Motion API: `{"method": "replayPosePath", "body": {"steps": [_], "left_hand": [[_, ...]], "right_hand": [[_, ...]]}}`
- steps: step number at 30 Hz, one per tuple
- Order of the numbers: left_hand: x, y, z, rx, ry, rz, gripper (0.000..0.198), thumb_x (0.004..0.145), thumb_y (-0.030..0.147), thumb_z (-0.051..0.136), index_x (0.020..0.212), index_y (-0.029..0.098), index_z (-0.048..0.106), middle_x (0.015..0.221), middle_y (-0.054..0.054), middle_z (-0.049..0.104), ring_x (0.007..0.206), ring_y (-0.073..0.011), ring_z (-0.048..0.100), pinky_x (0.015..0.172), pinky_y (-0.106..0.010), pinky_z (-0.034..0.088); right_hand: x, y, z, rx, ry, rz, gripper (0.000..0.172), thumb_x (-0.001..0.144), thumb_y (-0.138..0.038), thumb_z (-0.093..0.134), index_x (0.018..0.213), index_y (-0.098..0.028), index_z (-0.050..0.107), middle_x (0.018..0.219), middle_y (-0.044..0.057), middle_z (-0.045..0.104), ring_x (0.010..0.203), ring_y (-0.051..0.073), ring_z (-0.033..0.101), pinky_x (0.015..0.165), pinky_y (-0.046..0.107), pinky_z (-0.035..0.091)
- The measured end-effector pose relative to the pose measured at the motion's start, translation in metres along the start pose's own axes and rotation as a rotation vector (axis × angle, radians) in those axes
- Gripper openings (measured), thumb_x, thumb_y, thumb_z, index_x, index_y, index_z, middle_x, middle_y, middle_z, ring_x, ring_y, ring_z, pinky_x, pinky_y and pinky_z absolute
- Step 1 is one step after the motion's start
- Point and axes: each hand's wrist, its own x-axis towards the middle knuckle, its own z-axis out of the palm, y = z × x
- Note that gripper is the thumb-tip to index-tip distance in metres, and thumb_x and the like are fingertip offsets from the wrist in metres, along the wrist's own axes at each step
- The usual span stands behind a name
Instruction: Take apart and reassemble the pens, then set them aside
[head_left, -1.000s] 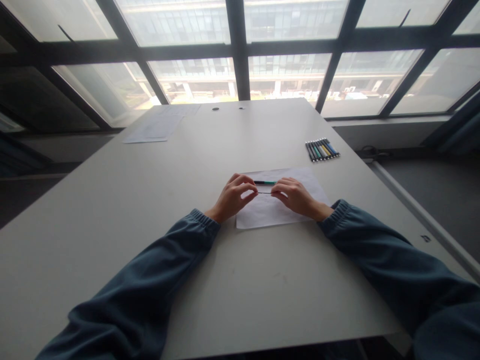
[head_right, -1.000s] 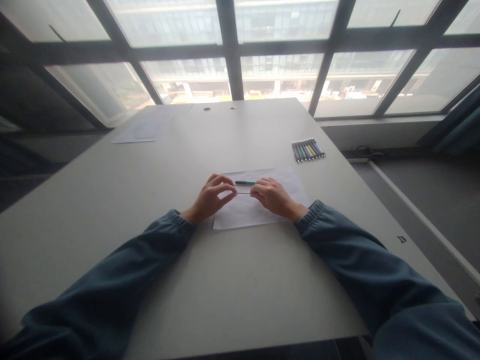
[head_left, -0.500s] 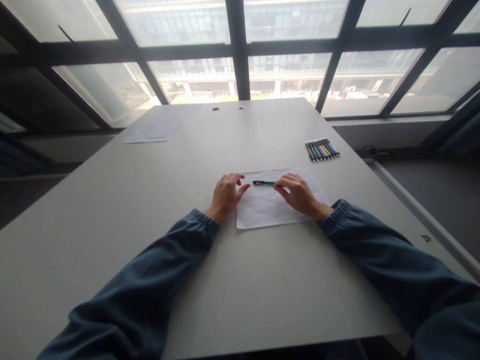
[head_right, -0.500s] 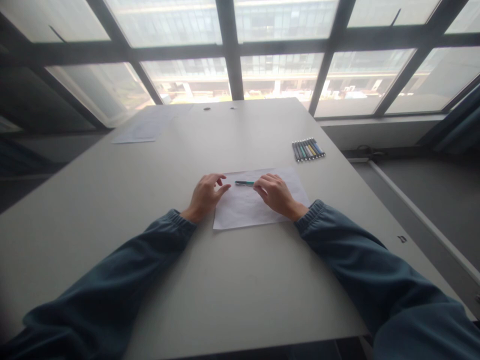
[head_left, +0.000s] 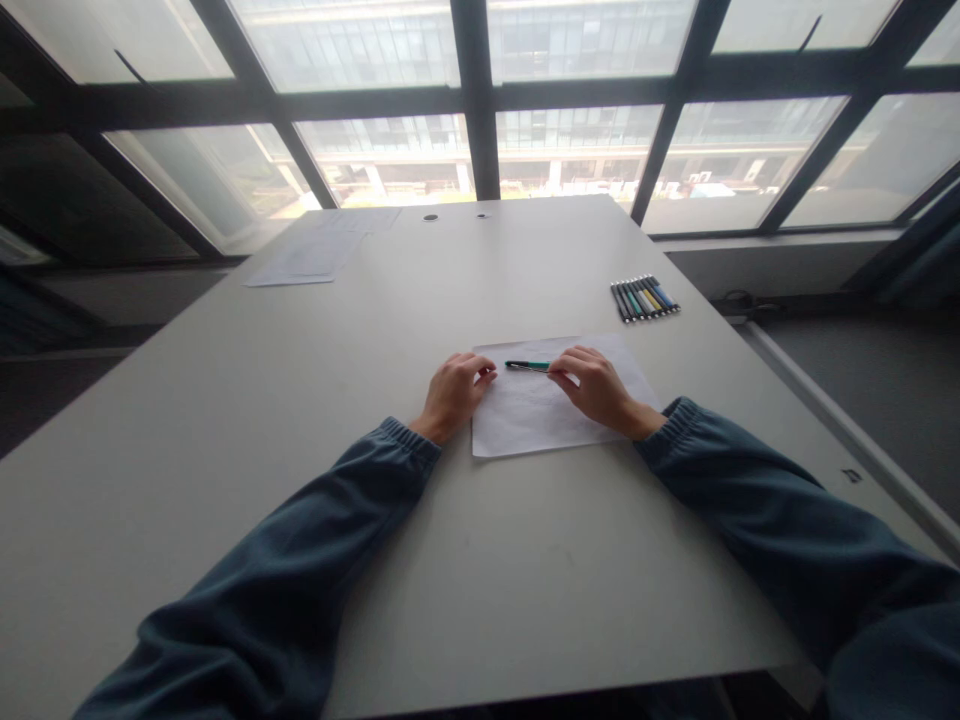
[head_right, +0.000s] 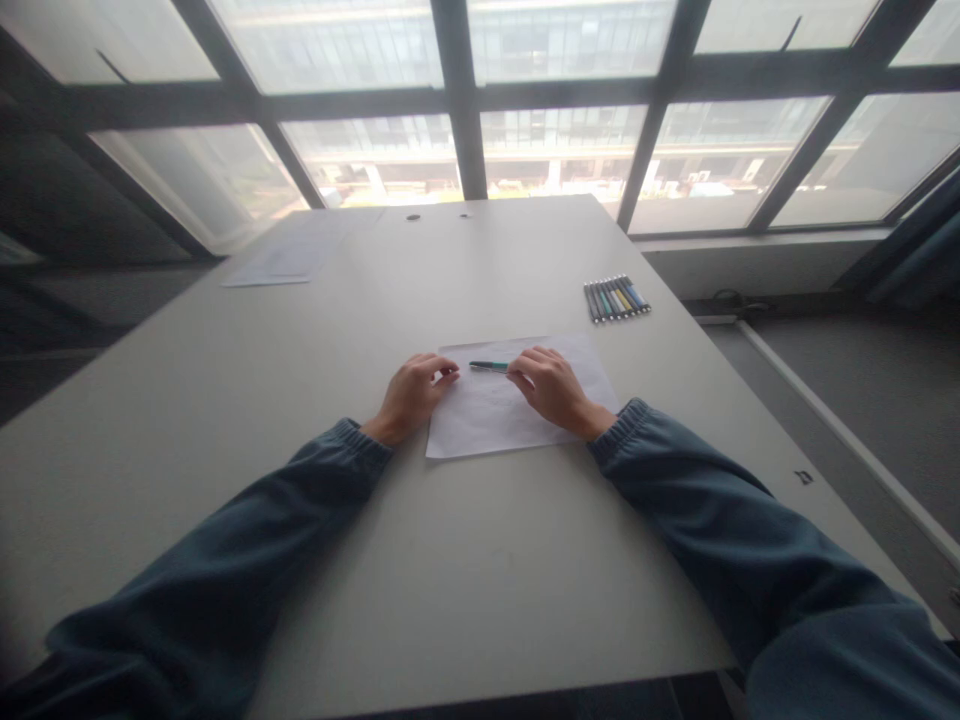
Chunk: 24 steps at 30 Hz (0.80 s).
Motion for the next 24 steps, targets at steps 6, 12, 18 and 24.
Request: {"method": "replayPosePath", "body": {"steps": [6,12,18,24], "left_hand": [[0.001,0.012,-0.005,-0.131,0.098,0.115,0.009,0.093,0.026,0.064,0.096,0.02,0.071,0.085,-0.002,0.072,0.076,-0.0173,0.061,0.077,-0.032,0.051],[0.001,0.017,-0.005,-0.239,0.147,0.177,0.011,0.094,0.028,0.064,0.095,0.019,0.071,0.088,-0.004,0.073,0.077,-0.0163,0.062,0.076,-0.031,0.054],[0.0,0.016,-0.003,-0.266,0.149,0.188,0.01,0.093,0.027,0.066,0.096,0.02,0.072,0.085,-0.003,0.072,0.072,-0.014,0.063,0.072,-0.028,0.054],[0.0,0.017,-0.003,-0.263,0.128,0.191,0.011,0.093,0.028,0.066,0.095,0.02,0.073,0.085,-0.003,0.072,0.071,-0.0135,0.062,0.07,-0.026,0.054]], "right_hand": [[0.0,0.001,0.0,-0.012,0.059,-0.017,0.015,0.098,-0.023,0.056,0.086,-0.021,0.066,0.083,0.005,0.067,0.082,0.022,0.058,0.081,0.035,0.044],[0.0,0.0,-0.001,-0.027,0.05,-0.037,0.015,0.098,-0.023,0.056,0.087,-0.022,0.067,0.085,0.005,0.067,0.084,0.021,0.058,0.082,0.035,0.043],[0.0,-0.001,-0.001,-0.036,0.057,-0.042,0.016,0.098,-0.023,0.056,0.086,-0.021,0.066,0.085,0.005,0.068,0.083,0.021,0.058,0.082,0.035,0.043],[0.001,-0.002,-0.002,-0.029,0.042,-0.056,0.018,0.099,-0.024,0.055,0.085,-0.022,0.066,0.085,0.005,0.068,0.085,0.021,0.059,0.082,0.035,0.042]]}}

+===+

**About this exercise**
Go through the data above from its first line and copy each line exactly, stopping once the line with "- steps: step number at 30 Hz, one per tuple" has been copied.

**Response to the task**
Motion API: `{"method": "replayPosePath", "body": {"steps": [_], "left_hand": [[_, ...]], "right_hand": [[_, ...]]}}`
- steps: step number at 30 Hz, one per tuple

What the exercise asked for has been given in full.